Die Forderung, die Legislative in den EU-Mitgliedsstaaten zu entmachten, zielt also auf die Fundamente des demokratischen Staates. Ein mit vollem Haushaltsrecht ausgestattetes Parlament gehört zu den unveräußerlichen Grundlagen jeder Demokratie. Das Europaparlament erfüllt diese Voraussetzungen nach der Rechtsprechung des Bundesverfassungsgerichts nicht. Mit dieser Rechtslage sind die Forderungen nach einer europäischen Wirtschaftsregierung schlechthin unvereinbar. Wenn es überhaupt noch Unklarheiten geben sollte, dürften diese vom Bundesverfassungsgericht bald beseitigt werden: Am 5. Juli 2011 verhandelt es über die Klage von mehreren Professoren, die sich dagegen gewandt haben, daß Europa von den Regierungen in eine „Transferunion“ verwandelt wird mit der Folge, daß der Bundestag auf diese Weise sein Budgetrecht verliert.

Es geht aber nicht nur um Rechts- und Verfassungsfragen: Es geht auch um die, unsere europäische Kultur bestimmenden Grundwerte.

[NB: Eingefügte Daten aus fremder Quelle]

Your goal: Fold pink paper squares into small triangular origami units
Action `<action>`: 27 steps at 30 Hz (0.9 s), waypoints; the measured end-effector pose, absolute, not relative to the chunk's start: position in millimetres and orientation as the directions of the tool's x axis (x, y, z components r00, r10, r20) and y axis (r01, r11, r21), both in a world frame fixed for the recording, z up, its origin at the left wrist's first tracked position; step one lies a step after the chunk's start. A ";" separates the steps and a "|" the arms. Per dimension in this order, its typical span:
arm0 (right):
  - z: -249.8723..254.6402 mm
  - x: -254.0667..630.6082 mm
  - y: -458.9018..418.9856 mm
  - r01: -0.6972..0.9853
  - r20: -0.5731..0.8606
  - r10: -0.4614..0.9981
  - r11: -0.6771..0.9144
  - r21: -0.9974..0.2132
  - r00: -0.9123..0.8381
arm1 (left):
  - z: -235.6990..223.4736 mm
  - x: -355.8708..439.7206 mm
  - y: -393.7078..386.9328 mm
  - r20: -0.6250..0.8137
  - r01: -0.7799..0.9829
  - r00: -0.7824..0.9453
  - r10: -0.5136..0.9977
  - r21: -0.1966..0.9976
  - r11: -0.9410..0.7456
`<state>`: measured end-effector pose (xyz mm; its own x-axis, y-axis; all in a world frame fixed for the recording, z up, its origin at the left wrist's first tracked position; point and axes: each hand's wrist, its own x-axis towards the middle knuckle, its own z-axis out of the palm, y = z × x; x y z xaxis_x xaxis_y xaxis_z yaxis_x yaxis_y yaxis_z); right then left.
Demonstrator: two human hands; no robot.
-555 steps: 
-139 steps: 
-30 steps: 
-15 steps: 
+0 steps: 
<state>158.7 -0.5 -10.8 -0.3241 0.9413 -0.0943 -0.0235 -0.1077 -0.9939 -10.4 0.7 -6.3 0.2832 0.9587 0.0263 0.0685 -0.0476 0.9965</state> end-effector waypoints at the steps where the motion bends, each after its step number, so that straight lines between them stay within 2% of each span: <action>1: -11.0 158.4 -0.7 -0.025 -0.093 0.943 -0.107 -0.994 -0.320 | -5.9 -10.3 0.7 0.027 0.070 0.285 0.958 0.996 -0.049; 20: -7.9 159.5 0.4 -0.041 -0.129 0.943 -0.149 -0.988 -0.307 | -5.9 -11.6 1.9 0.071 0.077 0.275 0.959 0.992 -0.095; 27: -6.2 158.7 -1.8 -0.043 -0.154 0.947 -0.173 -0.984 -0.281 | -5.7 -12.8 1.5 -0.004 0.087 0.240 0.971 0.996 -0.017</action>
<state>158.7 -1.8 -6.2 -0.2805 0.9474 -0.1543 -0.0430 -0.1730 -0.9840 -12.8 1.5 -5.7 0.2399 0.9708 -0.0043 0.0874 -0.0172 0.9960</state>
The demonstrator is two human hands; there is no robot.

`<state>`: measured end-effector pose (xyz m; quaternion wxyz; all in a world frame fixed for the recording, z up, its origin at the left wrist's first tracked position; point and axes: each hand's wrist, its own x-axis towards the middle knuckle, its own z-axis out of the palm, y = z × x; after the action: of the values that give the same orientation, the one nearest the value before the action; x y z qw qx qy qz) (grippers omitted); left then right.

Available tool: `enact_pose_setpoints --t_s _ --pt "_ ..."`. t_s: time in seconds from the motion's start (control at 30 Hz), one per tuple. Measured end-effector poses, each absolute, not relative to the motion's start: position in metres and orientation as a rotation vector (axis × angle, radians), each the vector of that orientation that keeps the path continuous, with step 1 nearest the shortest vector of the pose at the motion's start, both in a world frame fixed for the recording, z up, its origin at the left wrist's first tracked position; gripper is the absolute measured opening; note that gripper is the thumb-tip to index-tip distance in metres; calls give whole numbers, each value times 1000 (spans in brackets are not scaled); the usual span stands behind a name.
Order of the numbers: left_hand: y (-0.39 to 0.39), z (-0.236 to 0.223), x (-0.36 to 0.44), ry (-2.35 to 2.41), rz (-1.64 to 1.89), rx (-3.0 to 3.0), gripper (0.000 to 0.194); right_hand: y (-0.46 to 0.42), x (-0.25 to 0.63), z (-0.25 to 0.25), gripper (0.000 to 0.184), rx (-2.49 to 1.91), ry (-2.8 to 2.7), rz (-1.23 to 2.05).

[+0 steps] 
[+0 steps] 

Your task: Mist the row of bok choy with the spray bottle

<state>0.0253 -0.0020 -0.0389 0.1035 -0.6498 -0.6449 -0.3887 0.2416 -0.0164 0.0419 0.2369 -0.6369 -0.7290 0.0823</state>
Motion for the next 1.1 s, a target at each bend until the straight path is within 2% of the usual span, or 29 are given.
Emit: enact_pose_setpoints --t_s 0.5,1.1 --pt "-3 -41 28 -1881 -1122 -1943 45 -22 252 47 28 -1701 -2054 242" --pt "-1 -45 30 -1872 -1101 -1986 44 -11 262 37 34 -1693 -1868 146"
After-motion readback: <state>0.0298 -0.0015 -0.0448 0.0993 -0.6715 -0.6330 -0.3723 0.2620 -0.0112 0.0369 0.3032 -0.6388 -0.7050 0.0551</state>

Wer fordert, um der Gemeinschaftswährung willen die Parlamente zu entmachten, erklärt das Geld in Gestalt des Euro zum höchsten Wert in Europa. Er folgt damit der Stadt Aachen, die es 2002 sogar fertigbrachte, dem „schnöden Mammon“ anstelle eines verdienten Menschen den Karlspreis zu verleihen. So gesehen ist der eingangs erwähnte Artikel nicht nur ein Anschlag auf die rechtsstaatlichen Demokratien, sondern auch auf die Kultur Europas.